Expected to open in 2032, the building will be built largely from locally sourced timber and will become the airport's largest terminal.
Located adjacent to the existing Airside Centre and Terminal 1, Dock A will contain a long pier flanked by gates attached to a top-lit atrium surrounded by offices, lounges, and shops. A traffic control tower will rise from the centre of the atrium.
The building will be divided into seven floors with arrivals and departures on the top floors and an immigration hall located below ground.
Designed to reflect alpine buildings and build on the long-standing tradition of wood construction in Switzerland, the main structure of the terminal will be formed of V-shaped timber columns.
A linear skylight, which widens until opening up above the atrium, will let daylight into the building and will act as a natural wayfinding system.
"As airports grow and evolve and as international guidelines and safety requirements change, airports tend to become more and more complex: Frankensteins of interconnected elements, patches and extensions," said BIG founder Bjarke Ingels.
"For the new main terminal of Zurich Airport, we have attempted to answer this complex challenge with the simplest possible response: a mass timber space frame that is structural design, spatial experience, architectural finish, and organisational principle in one."
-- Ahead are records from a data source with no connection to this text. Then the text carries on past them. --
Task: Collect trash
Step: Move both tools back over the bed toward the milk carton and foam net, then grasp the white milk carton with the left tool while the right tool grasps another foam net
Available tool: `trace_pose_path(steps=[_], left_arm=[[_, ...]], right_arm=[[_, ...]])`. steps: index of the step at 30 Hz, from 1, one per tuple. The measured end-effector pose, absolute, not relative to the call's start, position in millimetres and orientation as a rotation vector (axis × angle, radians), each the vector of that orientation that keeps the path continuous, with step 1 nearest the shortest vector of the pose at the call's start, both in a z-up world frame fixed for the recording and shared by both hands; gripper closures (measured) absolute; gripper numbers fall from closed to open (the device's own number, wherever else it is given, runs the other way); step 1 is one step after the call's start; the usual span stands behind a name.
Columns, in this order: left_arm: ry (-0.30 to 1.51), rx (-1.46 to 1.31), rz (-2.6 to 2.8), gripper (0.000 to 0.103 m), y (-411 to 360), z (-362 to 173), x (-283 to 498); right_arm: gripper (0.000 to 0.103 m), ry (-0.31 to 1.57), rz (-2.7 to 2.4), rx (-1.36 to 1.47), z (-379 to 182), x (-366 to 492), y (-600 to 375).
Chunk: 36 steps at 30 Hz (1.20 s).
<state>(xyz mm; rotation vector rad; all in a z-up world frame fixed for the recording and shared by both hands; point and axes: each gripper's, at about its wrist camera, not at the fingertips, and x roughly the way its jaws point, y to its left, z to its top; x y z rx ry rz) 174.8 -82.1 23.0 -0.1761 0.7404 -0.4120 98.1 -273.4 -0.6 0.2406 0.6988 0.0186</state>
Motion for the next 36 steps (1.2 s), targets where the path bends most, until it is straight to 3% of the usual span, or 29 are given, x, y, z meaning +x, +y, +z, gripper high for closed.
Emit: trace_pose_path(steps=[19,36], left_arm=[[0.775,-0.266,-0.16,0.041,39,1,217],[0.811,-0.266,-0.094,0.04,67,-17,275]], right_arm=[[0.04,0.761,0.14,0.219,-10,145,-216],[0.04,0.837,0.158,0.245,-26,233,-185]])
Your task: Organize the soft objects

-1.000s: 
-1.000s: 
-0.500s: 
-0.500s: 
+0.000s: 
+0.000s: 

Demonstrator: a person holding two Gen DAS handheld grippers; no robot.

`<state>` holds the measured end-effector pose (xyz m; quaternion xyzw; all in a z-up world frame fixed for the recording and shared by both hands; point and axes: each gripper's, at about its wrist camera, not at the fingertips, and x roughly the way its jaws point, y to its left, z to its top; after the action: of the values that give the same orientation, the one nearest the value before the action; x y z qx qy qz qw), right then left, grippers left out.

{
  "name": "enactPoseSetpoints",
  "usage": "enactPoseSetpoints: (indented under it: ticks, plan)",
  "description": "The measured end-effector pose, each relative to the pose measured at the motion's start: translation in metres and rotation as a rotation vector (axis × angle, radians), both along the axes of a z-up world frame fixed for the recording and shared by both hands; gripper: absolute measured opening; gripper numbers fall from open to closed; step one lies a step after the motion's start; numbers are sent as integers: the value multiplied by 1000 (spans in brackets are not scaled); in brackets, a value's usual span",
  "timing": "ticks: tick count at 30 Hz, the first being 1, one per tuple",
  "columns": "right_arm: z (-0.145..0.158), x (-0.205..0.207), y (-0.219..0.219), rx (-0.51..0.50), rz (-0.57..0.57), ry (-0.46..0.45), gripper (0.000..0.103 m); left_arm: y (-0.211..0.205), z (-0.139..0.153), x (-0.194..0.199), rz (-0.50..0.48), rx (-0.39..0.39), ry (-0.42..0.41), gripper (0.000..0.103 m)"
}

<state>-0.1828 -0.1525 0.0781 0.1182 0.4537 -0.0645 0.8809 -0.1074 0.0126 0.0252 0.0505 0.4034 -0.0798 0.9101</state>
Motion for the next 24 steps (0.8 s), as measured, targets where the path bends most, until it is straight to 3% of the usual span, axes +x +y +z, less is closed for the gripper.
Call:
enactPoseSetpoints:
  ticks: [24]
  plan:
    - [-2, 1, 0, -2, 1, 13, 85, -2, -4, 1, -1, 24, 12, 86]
The terminal's interiors will use large amounts of timber. Along with the main structure, the material will be used for the floors and ceilings.
"The visually calm material palette, natural light, and biophilia help redefine passenger expectations of the typical airport experience," said BIG partner Martin Voelkle.
The replacement of the ageing Dock A follows numerous developments in Zurich Airport, including the additions of Dock E by architecture studio AGPS in 2001, Grimshaw's 2014 Airside Centre, and Japanese architect Riken Yamamoto's The Circle, which opened in 2020.
BIG's design for Dock A was chosen from a shortlist of 10 designs drawn up by studios including Foster + Partners, SOM, and Grimshaw.
Having grown to become one of the world's best-known studios since it was founded in 2005, BIG recently revealed its designs for a treehouse in Swedish Lapland and for the "world's most environmentally friendly furniture factory" in Norway.
BIG's extension to Zurich Airport follows recent debates over whether architects should be continuing to design airports with rising concerns about the environmental impact of air travel.
At the end of 2020, designs for an airport in Saudi Arabia by UK studio Foster + Partners drew criticism from activist group Architects Climate Action Network, prompting the firm to withdraw from Architects Declare.
Zaha Hadid Architects was also criticised for its design of Western Sydney International Airport. The studio, which was a founding signatory to the Architects Declare manifesto along with Foster + Partners, also withdrew from the group as a result.
At the time, Architects Declare stated that their initiative was being "undermined by a few practices", with leading architects "clearly contravening" climate pledges.
Foster + Partners founder Norman Foster responded with a criticism of architects' "hypocritical moral stance" on the issue, arguing that "the carbon footprint of air travel is relatively small".